Filtered Subscriptions: Fine-Grained Cloud-Native Data Sharing

TLDR

Earthmover’s filtered subscriptions allow data providers to create secure, read-only views into multidimensional data cubes, enabling more granular cloud-native data exchange between provider and consumer.

The Status Quo: Difficult Tradeoffs

Today, data providers face some difficult tradeoffs when deciding how to disseminate large geospatial datasets.
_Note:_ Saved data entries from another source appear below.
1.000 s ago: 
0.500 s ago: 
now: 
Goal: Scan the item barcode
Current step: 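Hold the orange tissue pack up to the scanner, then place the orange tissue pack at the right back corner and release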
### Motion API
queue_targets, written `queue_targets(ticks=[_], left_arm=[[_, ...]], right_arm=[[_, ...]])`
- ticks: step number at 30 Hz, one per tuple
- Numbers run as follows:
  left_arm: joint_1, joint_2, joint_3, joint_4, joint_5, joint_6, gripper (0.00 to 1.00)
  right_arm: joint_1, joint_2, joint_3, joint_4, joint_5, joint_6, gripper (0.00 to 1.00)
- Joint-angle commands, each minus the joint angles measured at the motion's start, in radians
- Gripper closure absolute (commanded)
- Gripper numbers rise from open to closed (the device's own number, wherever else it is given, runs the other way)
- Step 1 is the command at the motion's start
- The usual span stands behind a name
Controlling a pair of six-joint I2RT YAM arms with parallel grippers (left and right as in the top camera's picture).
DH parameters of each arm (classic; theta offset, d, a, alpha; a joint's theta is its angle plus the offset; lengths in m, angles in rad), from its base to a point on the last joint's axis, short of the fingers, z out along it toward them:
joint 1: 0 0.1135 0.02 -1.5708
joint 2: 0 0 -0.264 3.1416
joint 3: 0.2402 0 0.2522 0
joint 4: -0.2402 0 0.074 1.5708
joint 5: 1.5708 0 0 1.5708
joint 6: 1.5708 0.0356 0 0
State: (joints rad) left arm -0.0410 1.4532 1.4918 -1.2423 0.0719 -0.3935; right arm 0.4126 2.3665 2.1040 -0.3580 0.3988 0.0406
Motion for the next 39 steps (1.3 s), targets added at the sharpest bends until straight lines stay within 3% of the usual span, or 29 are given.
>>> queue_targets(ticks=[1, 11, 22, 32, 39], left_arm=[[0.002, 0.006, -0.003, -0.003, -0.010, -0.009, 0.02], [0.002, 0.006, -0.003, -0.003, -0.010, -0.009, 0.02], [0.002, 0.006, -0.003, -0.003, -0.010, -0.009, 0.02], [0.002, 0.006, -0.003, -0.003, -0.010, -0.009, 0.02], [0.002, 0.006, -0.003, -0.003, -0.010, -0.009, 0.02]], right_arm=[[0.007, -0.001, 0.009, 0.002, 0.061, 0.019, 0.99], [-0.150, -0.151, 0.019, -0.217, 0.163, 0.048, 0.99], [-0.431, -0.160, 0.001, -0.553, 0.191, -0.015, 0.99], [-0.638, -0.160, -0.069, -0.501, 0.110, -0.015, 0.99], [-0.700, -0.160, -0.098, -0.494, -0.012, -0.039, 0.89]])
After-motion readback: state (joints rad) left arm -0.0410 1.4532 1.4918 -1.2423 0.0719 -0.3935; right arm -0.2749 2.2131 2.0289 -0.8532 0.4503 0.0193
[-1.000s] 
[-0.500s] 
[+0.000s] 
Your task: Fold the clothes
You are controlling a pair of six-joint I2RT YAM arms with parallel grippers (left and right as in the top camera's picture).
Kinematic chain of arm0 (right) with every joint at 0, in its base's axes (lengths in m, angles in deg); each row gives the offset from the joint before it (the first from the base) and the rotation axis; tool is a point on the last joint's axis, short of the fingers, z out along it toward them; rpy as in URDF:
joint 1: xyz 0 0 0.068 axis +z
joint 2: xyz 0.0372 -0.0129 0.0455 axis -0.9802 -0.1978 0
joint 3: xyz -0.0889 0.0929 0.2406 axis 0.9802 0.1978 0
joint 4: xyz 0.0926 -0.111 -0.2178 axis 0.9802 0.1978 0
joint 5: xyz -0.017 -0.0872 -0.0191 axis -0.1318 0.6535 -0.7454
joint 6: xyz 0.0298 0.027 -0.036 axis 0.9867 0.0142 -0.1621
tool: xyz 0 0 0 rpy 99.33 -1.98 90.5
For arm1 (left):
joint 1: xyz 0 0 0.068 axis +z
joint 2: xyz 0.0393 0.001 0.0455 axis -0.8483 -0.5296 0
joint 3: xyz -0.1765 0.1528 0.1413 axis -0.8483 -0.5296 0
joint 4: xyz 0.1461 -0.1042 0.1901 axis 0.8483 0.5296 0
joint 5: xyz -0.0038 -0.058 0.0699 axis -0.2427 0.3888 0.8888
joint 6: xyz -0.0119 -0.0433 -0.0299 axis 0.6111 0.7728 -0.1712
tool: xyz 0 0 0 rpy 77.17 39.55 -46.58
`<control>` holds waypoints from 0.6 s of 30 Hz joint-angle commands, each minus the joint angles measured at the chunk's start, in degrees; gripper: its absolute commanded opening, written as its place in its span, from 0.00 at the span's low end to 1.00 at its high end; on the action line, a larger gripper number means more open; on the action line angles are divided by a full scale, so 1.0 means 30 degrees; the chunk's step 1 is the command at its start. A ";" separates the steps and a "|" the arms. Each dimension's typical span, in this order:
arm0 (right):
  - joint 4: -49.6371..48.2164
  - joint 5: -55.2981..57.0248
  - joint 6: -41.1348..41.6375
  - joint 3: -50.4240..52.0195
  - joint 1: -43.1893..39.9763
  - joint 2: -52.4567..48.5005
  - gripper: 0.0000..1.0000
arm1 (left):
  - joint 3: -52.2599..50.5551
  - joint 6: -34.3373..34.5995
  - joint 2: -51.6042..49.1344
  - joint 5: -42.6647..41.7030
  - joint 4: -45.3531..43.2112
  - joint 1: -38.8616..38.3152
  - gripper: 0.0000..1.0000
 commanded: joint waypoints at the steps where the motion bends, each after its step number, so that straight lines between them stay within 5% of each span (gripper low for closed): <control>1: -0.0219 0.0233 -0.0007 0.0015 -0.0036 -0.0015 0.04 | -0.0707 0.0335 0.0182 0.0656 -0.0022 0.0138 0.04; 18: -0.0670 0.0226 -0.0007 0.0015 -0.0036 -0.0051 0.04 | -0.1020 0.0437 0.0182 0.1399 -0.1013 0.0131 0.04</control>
Option 1 - Cloud Native - Embrace multi-file cloud-native formats like Geoparquet / Apache Iceberg (for vector data) or Zarr / Icechunk (for raster data); and provide direct access to analysis-ready datasets in cloud object storage. This provides excellent performance and convenience for the user, but is generally an “all or nothing” approach. Either you have access to the full dataset or not.
Option 2 - API Gateway - The provider hides their data behind an API gateway, which provides fine-grained access controls and detailed metrics. This approach is more versatile for the provider, supporting complex pricing and permissioning schemes, but operating an API gateway at scale can become a major engineering challenge for the provider. And it’s generally less friendly to the user, who has to learn to talk to a new API. It can also be a severe performance bottleneck; most APIs can’t deliver data anywhere close to the throughput of S3 itself, meaning that the customer has to re-ingest the data to their own database before it can be used for serious analytics and AI.
Option 3 - Bespoke Delivery - Deliver a custom dataset for each customer, pushing data to the customer’s storage in their format of choice. This is the ultimate convenience for the user. And a major pain for the provider. We once met a B2B weather sales team who was delivering the same weather forecast data in 10 different ways for 10 different customers. Unsurprisingly, that business unit was failing due to poor unit economics.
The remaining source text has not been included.